CAMPELL and SONS are instructed by A. C Le Patourel, Esq, Switzerland, Yea, to SELL by AUCTION, on Monday July 19 at one o'clock, 22 head comprising 8 very fine farm geldings and mares 3 to 6 yrs all thoroughly broken and great workers and 14 young draughts 1 to 3 yrs unbroken.

NOTE -As Mr Le Patourel is leaving for the front almost immediately having sold his property these horses are practically for unreserved sale.

Classified Advertising. (1915, July 10). The Argus (Melbourne, Vic. : 1848 - 1957), p. 3. Retrieved March 8, 2015, from http://nla.gov.au/nla.news-article1535167


RMS Orontes, cleared out for Colombo, Naples, Marseilles and London on 4 August 1915.  Photo courtesy of Christine Laskowski.

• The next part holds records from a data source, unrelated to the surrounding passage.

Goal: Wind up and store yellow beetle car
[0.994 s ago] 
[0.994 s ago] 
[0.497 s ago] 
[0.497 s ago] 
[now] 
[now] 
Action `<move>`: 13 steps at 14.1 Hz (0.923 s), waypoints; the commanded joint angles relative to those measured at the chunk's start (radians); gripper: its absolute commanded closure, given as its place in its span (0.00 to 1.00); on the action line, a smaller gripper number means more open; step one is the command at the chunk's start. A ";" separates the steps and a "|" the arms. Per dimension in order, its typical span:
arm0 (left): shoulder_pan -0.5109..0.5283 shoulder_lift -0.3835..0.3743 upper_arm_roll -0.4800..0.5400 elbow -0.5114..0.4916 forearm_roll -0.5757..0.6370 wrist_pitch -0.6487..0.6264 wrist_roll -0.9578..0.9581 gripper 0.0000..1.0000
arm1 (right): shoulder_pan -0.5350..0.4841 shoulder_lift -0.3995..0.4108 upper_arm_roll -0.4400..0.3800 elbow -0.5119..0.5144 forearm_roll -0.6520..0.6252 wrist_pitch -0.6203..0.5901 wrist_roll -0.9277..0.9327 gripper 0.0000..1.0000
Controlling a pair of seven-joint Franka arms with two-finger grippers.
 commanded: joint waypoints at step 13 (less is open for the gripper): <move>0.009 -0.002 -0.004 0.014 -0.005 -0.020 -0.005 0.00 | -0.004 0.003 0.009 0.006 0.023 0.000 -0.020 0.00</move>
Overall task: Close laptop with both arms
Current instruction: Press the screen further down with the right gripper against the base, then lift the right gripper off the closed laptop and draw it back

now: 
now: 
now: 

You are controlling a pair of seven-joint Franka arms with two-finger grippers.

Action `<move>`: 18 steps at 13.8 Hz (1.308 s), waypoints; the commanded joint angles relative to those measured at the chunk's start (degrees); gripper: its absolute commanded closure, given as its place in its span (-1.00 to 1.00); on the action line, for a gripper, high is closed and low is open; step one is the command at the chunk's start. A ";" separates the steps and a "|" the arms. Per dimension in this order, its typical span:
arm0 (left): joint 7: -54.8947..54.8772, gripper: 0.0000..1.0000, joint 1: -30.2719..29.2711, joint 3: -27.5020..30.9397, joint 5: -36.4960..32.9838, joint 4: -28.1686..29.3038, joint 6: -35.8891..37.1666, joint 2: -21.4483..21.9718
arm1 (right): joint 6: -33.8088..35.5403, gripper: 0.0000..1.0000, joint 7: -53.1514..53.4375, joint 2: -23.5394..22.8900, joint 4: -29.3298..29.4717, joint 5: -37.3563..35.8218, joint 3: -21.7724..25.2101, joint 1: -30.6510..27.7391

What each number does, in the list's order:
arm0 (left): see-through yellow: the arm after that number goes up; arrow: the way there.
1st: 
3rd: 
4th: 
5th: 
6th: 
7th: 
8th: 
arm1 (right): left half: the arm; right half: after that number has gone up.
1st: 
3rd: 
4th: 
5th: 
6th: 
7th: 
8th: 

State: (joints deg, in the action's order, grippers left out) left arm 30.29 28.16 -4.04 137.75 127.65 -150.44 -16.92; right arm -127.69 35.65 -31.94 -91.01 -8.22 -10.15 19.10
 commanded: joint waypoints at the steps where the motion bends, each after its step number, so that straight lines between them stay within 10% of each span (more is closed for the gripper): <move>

Carrying a number of passengers, the Le Patourel on board the vessel was most likely Arthur Le Patourel, who as the 15 July news report stated, was to leave shortly for the front.  

SHIPPING INTELLIGENCE. (1915, August 5). The Argus (Melbourne, Vic. : 1848 - 1957), p. 9. Retrieved March 8, 2015, from http://nla.gov.au/nla.news-article1545372


A large number of doctors was also on board, along with number of Australian Army nurses.

DOCTORS AND NURSES. (1915, August 5). The Argus (Melbourne, Vic. : 1848 - 1957), p. 9. Retrieved March 8, 2015, from http://nla.gov.au/nla.news-article1545220


About the 13th Hussars
August 1914 : in Meerut in India, part of the Meerut Cavalry Brigade.
Moved with Brigade to France as part of 2nd Indian Cavalry Division, landed Marseilles December 1914.
15 September 1915 : transferred with brigade to 2nd Indian Cavalry Division.
July 1916 : moved with Brigade to Mesopotamia and came under orders of 7th Indian Cavalry Brigade.

Source:     The Long, Long Trail: The British Army in the Great War of 1914-1918    


Mentioned in this publication:

Essendon and the Boer War : with letters from the Veldt, 1899 - 1902, by Lenore Frost. The author, 2002.

To Hell and Back: the banned account of Gallipoli by Sydney Loch.  By Susanna de Vries and Jake de Vries.  Harper Collins.  Based on Sydney Loch's original book, The Straits Impregnable published in 1917.


Bombadier Sydney Loch was stricken with enteric fever and was evacuated from Gallipoli in a dangerously ill condition.  He was returned to Australia 'for a change' from Suez on 3 Jan 1916, and spent further time in hospital in Melbourne.   According to de Vries, based on Sydney's book The Straits Impregnable,  "One day Sydney's friend and financial backer of his farm, Arthur le Paturel (Ted in The Straits Impregnable) came to visit him in hospital, bringing Sydney's typewriter.  He told Sydney he was returning to England to enlist with a cavalry regiment, as he had no wish to join the Anzacs". (de Vries p 181 eBook version).


The timing of this is incompatible with Arthur leaving on the Orontes for Europe just days before Sydney was evacuated from Gallipoli - unless for some reason he returned from Europe prior to joining his regiment.  Certainly his Medal Card indicates he didn't get to Mesopotamia until 2 December 1916.  He may have been training in England for some or all of the time, but there is a large gap between his supposed departure from Melbourne in July 1915 and arriving in Mesopotamia in December 1916, so it is possible Arthur was in Melbourne for some reason when Sydney arrived.   The passenger on the Orontes may not have been Arthur, though it is consistent with the newspaper report of the sale of his property suggesting he was about to leave for the front.